PROVIDED MATERIAL:

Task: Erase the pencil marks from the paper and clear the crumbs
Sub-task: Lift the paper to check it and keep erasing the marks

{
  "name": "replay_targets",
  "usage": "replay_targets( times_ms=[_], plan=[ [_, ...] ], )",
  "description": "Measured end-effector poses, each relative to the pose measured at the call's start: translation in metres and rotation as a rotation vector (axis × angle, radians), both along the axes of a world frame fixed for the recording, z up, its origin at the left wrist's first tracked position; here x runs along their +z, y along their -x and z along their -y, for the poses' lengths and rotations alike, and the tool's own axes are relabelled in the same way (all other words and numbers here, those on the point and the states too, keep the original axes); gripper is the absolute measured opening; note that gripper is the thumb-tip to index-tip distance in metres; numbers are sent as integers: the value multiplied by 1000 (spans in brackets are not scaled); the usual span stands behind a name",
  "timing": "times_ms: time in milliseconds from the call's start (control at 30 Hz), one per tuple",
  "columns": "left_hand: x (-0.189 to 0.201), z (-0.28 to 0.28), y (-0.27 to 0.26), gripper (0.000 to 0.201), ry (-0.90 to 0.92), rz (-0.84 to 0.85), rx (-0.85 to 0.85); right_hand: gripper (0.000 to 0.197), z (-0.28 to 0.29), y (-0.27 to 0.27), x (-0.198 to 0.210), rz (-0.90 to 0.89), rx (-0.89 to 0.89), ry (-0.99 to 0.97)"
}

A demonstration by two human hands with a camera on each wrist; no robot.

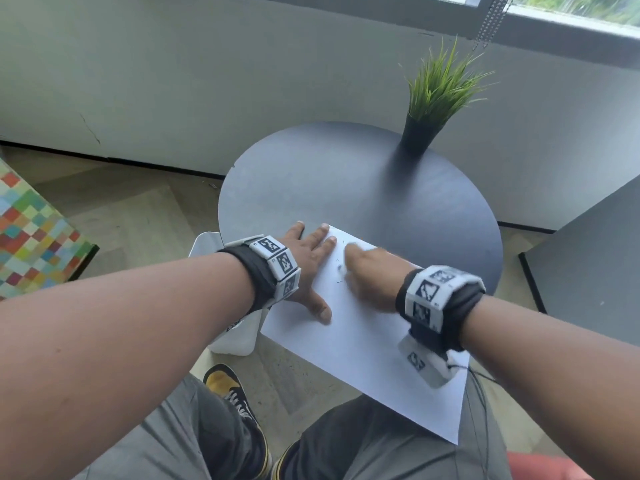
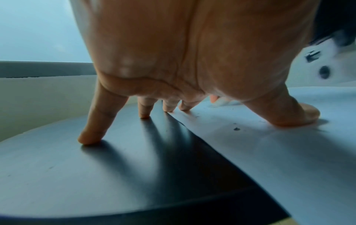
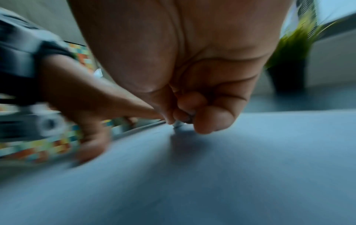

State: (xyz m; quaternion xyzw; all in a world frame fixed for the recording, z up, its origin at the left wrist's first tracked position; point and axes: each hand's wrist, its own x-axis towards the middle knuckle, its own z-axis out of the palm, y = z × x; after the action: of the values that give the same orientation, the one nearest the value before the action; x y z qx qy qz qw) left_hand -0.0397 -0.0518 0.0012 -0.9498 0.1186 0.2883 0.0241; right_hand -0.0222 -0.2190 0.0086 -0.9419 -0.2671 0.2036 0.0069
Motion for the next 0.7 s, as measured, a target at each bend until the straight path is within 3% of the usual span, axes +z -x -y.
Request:
replay_targets(
  times_ms=[67,233,333,400,533,700],
  plan=[
    [1,0,-1,140,4,-1,-2,20,-5,17,-6,-55,86,-15],
    [3,0,0,137,-13,7,-2,16,3,-13,4,37,-46,-28],
    [2,0,1,138,-20,19,-12,16,-2,14,2,-55,249,-23],
    [1,0,0,137,-27,20,-21,18,-2,15,-1,-89,330,-41],
    [0,0,-1,139,-18,13,-14,24,4,-16,-4,97,69,-92],
    [-1,0,-1,140,-12,10,-16,18,0,7,-6,-95,328,-115]
  ],
)
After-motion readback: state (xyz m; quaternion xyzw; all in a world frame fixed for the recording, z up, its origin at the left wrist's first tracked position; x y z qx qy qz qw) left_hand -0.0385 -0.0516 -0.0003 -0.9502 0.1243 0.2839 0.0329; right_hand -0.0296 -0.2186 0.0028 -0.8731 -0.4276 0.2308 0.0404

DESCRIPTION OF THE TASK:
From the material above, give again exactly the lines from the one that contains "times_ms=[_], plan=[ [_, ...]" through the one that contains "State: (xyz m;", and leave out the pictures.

OUTPUT OF THE TASK:
  "usage": "replay_targets( times_ms=[_], plan=[ [_, ...] ], )",
  "description": "Measured end-effector poses, each relative to the pose measured at the call's start: translation in metres and rotation as a rotation vector (axis × angle, radians), both along the axes of a world frame fixed for the recording, z up, its origin at the left wrist's first tracked position; here x runs along their +z, y along their -x and z along their -y, for the poses' lengths and rotations alike, and the tool's own axes are relabelled in the same way (all other words and numbers here, those on the point and the states too, keep the original axes); gripper is the absolute measured opening; note that gripper is the thumb-tip to index-tip distance in metres; numbers are sent as integers: the value multiplied by 1000 (spans in brackets are not scaled); the usual span stands behind a name",
  "timing": "times_ms: time in milliseconds from the call's start (control at 30 Hz), one per tuple",
  "columns": "left_hand: x (-0.189 to 0.201), z (-0.28 to 0.28), y (-0.27 to 0.26), gripper (0.000 to 0.201), ry (-0.90 to 0.92), rz (-0.84 to 0.85), rx (-0.85 to 0.85); right_hand: gripper (0.000 to 0.197), z (-0.28 to 0.29), y (-0.27 to 0.27), x (-0.198 to 0.210), rz (-0.90 to 0.89), rx (-0.89 to 0.89), ry (-0.99 to 0.97)"
}

A demonstration by two human hands with a camera on each wrist; no robot.


State: (xyz m; quaternion xyzw; all in a world frame fixed for the recording, z up, its origin at the left wrist's first tracked position; point and axes: each hand's wrist, its own x-axis towards the middle knuckle, its own z-axis out of the palm, y = z × x; after the action: of the values that give the same orientation, the one nearest the value before the action; x y z qx qy qz qw) left_hand -0.0397 -0.0518 0.0012 -0.9498 0.1186 0.2883 0.0241; right_hand -0.0222 -0.2190 0.0086 -0.9419 -0.2671 0.2036 0.0069

Nothing further is required for this answer.